5. You turn the upper edge of your hand forward toward the onrushing air and now you feel your entire hand pushed upward, as well as backward. If something is pushing your hand upward, your hand must be pushing that something downward. What is being pushed downward and how does that downward push affect its motion?

Answer: The air is being pushed downward and it accelerations downward (the airstream bends downward).

Why: The only thing touching your hand is the air and since something is pushing your hand up, it must be that air. The air behaves like anything else experiencing a downward push: it accelerates downward. Since it is passing by horizontally upon arrival, it leaves having been bent downward.

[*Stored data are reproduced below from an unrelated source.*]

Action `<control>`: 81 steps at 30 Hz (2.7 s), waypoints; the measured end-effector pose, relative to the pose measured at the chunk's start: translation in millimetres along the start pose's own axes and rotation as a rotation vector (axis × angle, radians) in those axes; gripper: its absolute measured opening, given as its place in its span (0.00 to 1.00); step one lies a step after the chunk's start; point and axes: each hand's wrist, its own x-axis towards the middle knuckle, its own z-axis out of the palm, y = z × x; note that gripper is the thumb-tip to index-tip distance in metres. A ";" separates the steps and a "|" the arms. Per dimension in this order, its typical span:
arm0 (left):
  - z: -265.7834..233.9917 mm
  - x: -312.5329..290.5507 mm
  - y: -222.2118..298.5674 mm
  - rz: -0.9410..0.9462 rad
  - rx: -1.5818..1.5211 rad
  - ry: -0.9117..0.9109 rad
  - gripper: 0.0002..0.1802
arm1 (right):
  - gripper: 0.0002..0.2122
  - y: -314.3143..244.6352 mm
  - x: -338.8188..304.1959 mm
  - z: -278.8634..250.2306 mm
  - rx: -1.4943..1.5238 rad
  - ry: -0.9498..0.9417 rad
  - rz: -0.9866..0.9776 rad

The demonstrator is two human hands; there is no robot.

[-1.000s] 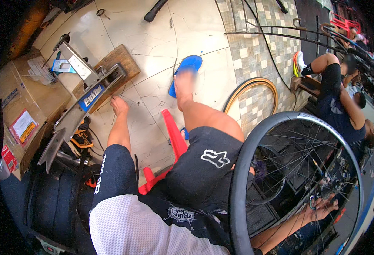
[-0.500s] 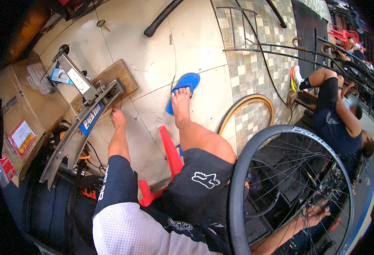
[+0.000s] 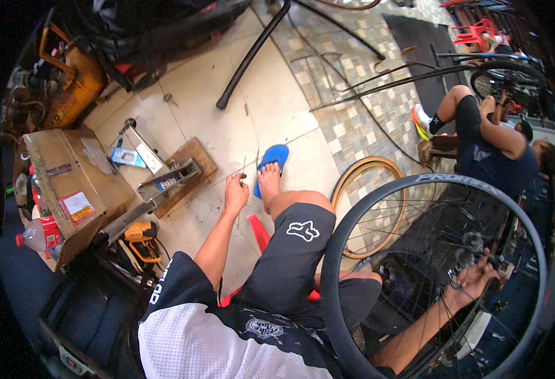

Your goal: The person threads and secures spokes into a bicycle wheel rim, working one spoke at a time. The person rotates the wheel to access different spoke holes and continues lacing the spokes around the hub.

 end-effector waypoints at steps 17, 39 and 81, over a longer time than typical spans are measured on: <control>-189.0 -201.4 423.6 0.831 -0.640 -0.230 0.15 | 0.18 13.9 -16.0 82.1 0.083 0.072 -0.062; -194.6 -450.7 426.5 1.528 -0.205 -0.006 0.40 | 0.17 -19.2 8.6 121.8 0.083 0.077 -0.504; -254.1 -472.7 400.0 1.464 -0.229 0.047 0.31 | 0.11 -48.3 -79.1 124.1 -0.005 -0.218 -0.394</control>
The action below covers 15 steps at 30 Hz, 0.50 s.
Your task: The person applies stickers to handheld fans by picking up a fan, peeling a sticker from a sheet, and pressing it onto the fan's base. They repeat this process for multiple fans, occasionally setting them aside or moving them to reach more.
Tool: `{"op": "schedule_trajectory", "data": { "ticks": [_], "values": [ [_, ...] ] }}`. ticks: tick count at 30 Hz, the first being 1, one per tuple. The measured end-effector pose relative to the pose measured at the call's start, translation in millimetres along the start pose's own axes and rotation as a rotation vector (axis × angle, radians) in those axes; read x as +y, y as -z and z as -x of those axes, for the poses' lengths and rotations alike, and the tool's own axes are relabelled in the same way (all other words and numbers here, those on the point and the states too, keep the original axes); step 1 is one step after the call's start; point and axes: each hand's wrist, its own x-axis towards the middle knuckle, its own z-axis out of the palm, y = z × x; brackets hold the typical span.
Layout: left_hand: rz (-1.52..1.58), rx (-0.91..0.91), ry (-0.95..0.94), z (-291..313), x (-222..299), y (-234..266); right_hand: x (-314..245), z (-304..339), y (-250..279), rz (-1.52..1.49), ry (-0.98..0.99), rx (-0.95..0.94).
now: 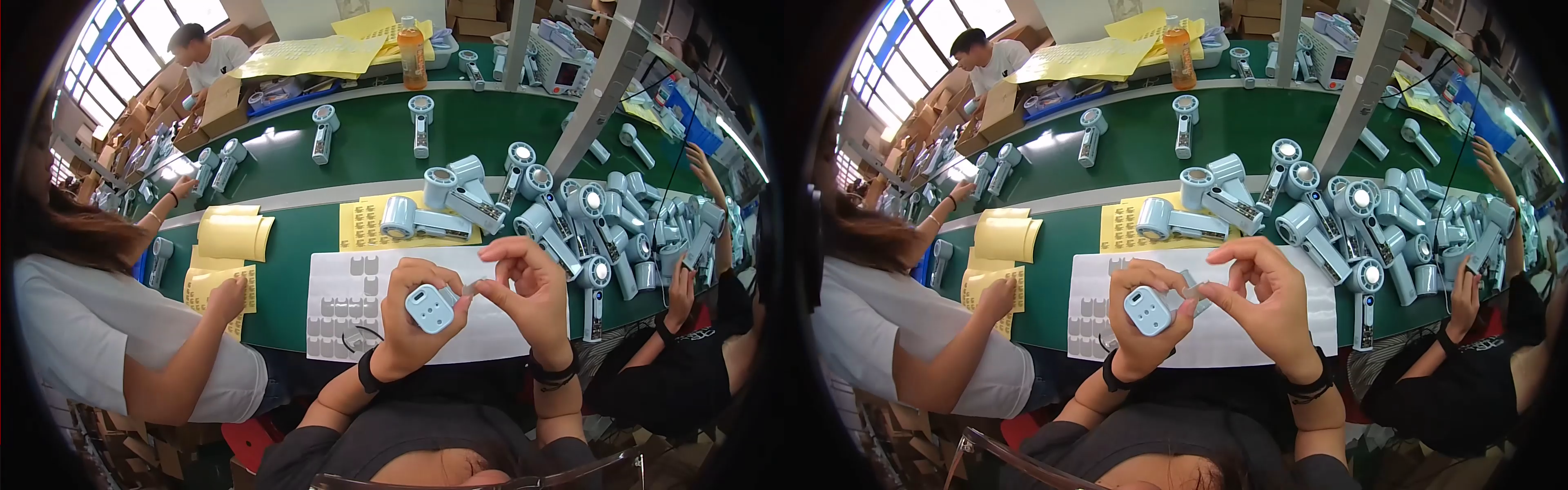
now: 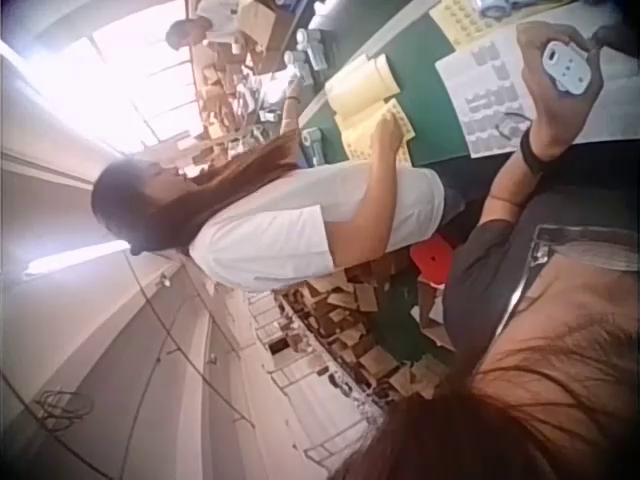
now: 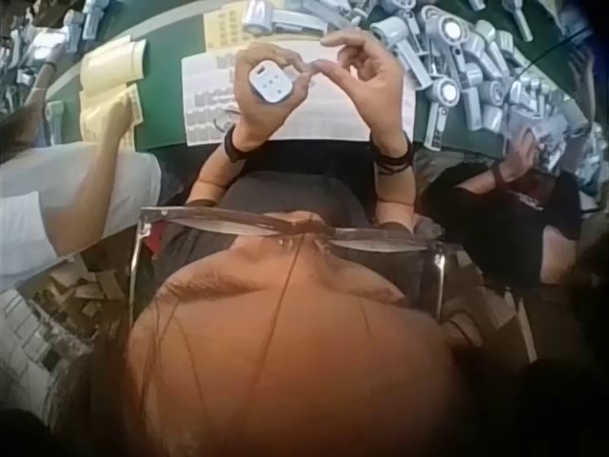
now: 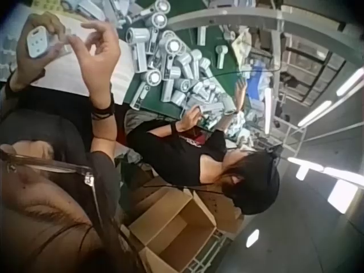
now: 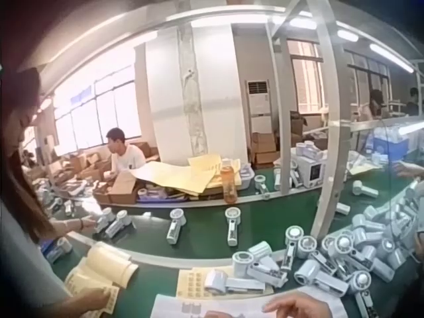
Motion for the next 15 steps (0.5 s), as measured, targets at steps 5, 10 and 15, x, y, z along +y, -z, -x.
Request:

6. The windows are all closed again and you decide to open the car's sunroof. Once again, the air pressure inside the car suddenly drops below atmospheric pressure when you begin to open the sunroof. Evidently the air pressure on top of the car is less than atmospheric. (A) How does that reduced pressure affect the support force that the roadway exerts on the car? (B) How does that change in support force affect the car's traction – the maximum force of static friction that the wheels can exert on the roadway?

Answer: (A) The support force is reduced. (B) The traction is reduced.

Why: The low pressure above the car leads to an unbalanced pressure around the car and an overall upward force due to that pressure imbalance. The air is partially supporting the car. With the air helping it, the pavement doesn't need to provide as large a support force on the car to support the car. The air is bearing some of the car's weight. Once the wheels and pavement aren't pushing against one another as hard, the frictional forces between them become weaker; the car loses traction.

7. To compensate for this traction problem, the car has a spoiler above the trunk and rear wheels. This wing-like surface deflects the passing airstream upward. Why does that action improve the traction for the rear wheels of the car?

Answer: The spoiler pushes the air upward, so the air pushes the spoiler downward. To balance this additional downward force on the car, the pavement must push upward harder on the car's rear wheels. The traction increases for those wheels.

Why: The spoiler makes the air push downward on the rear of the car and presses the car onto the pavement. Since the traction increases when the forces between tires and pavement increase, this airstream deflection leads to better traction.

8. The huge air pocket that forms behind the car is not good news for the car's fuel efficiency. Why not?

Answer: The air pocket is associated with pressure drag and the car must consume fuel to do work against that pressure drag force.

Why: The car does work against pressure drag. The amount of that work is equal to the drag force times the distance the car travels against it. The larger the air pocket gets, the stronger the drag force becomes (assuming a constant speed) and the worse the work load it imposes on the car.